Before everyone starts bashing Americans, take a look at the things that we have been seeing in our papers.
Here is a sample:
http://www.nydailynews.com/news/col/...p-117212c.html
Veep should 'fess up
on Iraq's nukes
Dick Cheney is the most powerful vice president of modern times - more powerful than the seasoned Al Gore under the callow Bill Clinton or the experienced Poppa Bush under the inexperienced Ronald Reagan. Cheney, in fact, is sometimes referred to as President Bush's brain or, to be even more mocking, his ventriloquist. It would be fitting, then, for this most powerful of all vice presidents to be the first in American history to be censured. He has it coming.
It won't happen, of course. But Cheney ought to be made to account for his exaggerations of the Iraqi threat. I am referring specifically to his dire warning that Saddam Hussein's Iraq was working on a menacing nuclear weapons program and the United States had to do something about it. We know now that such a program did not exist.
We know it because it cannot be found. We know it because it would be impossible to hide. We know it because the experts have said so. They have told my Washington Post colleague Barton Gellman that Iraq, in his words, had "no active program to build a weapon, produce its key materials or obtain the technology ... needed for either." That, inconveniently, is what UN weapons inspectors maintained all along.
But those inspectors were not only dismissed by Cheney as Saddam's useful idiots, they were actually bullied by him. Former Assistant Secretary of State James Rubin wrote in Foreign Affairs that when Cheney met with Hans Blix and Mohamed ElBaradei, the two most prominent UN inspectors, he bluntly told them that if the Bush administration found fault with their judgment, "We will not hesitate to discredit you." It now appears it's Cheney who's been discredited.
In The New Yorker, Seymour Hersh reports that Cheney dismissed intelligence that did not fit his preconceived notions and seized on reports that validated his views. Cheney, of course, was not alone. He had Defense Secretary Donald Rumsfeld, his deputy Paul Wolfowitz and national security adviser Condoleezza Rice on his side. But Cheney was in a class of his own. Not only did he trample over intelligence procedures - helped, incidentally, by compliant CIA Director George Tenet - he repeatedly issued Chicken Little warnings. He put things in absolute terms. "We do know, with absolute certainty, that he [Saddam] is using his procurement system to acquire the equipment he needs in order to enrich uranium to build a nuclear weapon," Cheney said a year ago.
We knew no such thing.
Cheney was a University of Wisconsin graduate student during the Vietnam era and, by his own admission, took little notice of the antiwar movement. If he had, he might have discerned that it was animated by the incessant fudging and lying of the Johnson administration - everything from concocted body counts to the discredited domino theory.

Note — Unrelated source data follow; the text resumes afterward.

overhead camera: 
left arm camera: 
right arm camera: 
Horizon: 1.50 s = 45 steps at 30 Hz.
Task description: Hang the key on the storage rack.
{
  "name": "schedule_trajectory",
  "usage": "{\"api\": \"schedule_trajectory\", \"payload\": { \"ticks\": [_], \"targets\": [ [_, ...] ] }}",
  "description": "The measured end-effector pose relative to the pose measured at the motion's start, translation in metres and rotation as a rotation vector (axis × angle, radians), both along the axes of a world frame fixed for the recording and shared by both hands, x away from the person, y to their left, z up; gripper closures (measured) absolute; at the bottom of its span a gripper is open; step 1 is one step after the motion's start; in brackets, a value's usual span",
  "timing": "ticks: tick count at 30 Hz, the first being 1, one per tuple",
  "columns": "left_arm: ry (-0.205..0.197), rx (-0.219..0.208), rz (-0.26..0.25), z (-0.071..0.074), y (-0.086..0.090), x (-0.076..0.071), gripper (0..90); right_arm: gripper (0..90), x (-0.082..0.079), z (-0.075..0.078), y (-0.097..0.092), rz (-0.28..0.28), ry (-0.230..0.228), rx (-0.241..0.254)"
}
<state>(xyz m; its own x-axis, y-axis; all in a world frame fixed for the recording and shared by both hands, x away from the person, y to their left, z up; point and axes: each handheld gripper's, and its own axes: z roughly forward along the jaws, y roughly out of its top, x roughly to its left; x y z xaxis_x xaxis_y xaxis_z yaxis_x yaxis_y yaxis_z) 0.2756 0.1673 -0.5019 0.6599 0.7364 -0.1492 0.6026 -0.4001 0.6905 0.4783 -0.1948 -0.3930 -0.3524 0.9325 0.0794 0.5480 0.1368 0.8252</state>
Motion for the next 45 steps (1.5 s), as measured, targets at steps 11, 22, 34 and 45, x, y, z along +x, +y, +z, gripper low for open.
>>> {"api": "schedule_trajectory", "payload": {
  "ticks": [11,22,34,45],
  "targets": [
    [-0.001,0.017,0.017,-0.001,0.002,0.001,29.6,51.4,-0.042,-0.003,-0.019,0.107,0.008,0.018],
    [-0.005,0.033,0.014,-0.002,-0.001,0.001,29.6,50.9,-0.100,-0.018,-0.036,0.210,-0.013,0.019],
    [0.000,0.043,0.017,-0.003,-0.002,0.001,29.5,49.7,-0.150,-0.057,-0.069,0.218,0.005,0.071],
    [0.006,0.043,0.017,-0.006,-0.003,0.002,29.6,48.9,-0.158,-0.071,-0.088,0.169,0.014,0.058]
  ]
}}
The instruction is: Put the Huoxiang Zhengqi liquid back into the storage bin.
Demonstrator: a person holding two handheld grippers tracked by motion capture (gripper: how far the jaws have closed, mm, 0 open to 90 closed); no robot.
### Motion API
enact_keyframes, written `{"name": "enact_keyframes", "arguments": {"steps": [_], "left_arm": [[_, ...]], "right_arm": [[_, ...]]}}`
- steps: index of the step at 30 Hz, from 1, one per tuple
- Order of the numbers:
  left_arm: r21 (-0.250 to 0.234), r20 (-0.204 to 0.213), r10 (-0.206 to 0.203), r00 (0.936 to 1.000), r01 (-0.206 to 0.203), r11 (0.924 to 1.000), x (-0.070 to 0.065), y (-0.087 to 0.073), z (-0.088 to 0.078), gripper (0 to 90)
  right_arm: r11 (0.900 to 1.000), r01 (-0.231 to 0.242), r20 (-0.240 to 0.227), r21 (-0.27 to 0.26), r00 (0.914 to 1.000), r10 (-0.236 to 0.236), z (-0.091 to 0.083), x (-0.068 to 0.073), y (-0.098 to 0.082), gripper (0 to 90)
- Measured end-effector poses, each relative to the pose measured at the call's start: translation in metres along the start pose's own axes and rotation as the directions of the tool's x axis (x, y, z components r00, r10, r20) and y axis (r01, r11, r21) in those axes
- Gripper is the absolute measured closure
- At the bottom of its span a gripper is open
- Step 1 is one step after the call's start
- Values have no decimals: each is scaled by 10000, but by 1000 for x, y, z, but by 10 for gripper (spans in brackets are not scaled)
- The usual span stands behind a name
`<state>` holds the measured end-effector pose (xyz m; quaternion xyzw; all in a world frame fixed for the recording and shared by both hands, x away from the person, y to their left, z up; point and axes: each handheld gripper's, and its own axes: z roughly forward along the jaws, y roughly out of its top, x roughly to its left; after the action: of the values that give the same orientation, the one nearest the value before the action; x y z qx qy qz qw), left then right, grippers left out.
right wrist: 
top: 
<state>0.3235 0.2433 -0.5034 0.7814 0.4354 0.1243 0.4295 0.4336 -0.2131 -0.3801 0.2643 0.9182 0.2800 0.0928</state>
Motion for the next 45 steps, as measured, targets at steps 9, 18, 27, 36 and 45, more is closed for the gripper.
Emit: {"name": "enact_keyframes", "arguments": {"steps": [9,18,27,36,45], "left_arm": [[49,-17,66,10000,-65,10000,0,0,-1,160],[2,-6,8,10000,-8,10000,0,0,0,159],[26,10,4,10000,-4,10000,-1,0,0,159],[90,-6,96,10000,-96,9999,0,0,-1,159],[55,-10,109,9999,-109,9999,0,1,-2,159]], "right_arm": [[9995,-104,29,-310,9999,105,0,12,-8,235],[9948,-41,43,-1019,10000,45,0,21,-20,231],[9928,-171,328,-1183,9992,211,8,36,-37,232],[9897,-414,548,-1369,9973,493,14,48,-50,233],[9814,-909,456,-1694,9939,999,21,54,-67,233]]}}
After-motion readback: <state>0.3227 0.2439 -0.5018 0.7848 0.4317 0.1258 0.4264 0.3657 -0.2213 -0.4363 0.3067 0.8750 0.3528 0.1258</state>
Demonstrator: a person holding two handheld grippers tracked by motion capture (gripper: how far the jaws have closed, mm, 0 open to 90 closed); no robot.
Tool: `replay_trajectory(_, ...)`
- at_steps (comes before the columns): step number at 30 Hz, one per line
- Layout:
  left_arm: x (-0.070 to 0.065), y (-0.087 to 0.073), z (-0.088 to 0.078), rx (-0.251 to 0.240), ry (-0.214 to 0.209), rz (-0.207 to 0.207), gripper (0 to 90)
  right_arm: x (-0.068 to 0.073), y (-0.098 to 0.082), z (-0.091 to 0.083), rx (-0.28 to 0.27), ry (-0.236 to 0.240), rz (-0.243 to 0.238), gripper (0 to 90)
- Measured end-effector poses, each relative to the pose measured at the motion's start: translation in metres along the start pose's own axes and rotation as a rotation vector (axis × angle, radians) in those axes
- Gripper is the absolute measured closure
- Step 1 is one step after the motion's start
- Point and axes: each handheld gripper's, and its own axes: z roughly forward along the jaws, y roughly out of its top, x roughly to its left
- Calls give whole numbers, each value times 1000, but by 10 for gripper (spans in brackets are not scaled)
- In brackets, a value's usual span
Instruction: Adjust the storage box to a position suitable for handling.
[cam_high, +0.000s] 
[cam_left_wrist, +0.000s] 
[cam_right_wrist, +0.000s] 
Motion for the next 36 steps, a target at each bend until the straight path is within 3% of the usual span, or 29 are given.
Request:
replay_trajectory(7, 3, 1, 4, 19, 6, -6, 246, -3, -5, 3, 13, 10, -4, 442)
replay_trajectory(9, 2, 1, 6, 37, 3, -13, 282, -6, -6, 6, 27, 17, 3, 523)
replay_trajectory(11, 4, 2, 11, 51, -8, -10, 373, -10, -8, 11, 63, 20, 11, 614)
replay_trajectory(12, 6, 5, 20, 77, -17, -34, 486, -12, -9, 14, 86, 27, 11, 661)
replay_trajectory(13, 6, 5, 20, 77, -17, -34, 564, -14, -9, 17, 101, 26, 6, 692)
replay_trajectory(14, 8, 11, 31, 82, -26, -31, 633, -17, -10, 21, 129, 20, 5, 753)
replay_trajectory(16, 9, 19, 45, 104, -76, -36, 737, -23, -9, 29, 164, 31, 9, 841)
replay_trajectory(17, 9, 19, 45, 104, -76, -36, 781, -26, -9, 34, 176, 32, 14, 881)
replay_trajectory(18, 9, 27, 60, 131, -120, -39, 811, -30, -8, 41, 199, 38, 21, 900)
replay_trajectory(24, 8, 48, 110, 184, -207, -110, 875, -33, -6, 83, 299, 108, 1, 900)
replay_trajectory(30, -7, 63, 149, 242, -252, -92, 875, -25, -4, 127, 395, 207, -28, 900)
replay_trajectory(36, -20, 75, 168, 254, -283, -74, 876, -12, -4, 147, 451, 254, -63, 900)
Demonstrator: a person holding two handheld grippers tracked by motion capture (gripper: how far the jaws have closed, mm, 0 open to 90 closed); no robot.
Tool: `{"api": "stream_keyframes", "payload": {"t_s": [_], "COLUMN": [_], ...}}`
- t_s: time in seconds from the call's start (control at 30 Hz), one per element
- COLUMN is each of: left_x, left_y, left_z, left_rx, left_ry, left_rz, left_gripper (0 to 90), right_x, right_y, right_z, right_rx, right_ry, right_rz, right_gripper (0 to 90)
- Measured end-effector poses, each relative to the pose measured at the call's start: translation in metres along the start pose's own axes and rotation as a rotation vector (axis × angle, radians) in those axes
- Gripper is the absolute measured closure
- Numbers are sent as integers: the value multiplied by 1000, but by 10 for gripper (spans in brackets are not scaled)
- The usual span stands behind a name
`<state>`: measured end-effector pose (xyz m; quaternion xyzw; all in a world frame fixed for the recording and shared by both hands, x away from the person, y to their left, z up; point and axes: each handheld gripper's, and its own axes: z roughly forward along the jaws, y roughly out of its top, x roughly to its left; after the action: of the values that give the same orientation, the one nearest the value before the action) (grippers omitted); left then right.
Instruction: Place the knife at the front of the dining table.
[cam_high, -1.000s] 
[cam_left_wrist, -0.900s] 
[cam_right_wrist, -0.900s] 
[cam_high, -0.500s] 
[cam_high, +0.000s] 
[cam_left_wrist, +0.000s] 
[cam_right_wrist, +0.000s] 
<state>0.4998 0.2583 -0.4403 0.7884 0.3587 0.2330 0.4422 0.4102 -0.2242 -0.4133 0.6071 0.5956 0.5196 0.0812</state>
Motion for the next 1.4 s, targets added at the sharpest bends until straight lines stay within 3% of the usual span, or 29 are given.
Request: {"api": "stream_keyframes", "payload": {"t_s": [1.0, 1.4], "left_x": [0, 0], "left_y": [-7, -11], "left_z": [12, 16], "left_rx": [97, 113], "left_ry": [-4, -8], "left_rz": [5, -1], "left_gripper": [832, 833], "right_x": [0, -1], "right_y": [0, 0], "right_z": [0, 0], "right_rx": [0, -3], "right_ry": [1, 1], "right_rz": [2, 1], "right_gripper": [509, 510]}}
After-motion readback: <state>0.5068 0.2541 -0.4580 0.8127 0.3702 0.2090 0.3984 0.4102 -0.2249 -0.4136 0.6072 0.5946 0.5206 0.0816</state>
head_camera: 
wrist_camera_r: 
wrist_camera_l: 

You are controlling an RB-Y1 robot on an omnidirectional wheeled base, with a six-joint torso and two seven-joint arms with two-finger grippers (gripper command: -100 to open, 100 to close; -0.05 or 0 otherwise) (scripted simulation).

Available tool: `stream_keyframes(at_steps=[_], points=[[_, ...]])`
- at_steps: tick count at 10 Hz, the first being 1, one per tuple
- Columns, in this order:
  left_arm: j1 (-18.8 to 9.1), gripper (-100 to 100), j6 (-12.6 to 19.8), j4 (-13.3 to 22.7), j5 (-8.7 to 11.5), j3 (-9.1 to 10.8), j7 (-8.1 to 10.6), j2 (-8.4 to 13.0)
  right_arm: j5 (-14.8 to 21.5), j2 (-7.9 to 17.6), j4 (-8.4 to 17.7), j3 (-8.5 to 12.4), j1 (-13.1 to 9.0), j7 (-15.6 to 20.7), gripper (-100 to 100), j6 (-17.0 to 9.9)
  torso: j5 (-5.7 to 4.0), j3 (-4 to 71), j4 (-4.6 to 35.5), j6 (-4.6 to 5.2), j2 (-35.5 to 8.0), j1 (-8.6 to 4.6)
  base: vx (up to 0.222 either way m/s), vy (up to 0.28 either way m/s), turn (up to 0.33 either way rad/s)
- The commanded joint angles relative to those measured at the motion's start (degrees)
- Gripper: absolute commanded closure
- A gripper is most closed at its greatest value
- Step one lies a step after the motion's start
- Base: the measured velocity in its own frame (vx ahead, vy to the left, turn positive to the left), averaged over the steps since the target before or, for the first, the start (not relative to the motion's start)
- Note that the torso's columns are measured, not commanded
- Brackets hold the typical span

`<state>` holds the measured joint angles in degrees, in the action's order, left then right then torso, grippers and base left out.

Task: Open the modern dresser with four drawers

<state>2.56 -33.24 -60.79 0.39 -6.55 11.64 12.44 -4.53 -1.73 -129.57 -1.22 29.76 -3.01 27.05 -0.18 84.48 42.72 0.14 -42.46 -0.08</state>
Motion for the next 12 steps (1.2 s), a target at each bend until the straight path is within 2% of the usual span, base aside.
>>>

Now Cheney has become a player in yet another dismal effort to mislead Americans. As with Vietnam, issues of candor and judgment are beginning to obscure worthy war aims. It's good that Saddam is gone. It's not good that the road to Baghdad was paved with deception.
It is hard to know whether Cheney's assertions were purposeful or the product of a true believer's faith. Either way, the always-smug Cheney has much to answer for.
He has failed as Bush's brain. Let's hope he is not his conscience, too.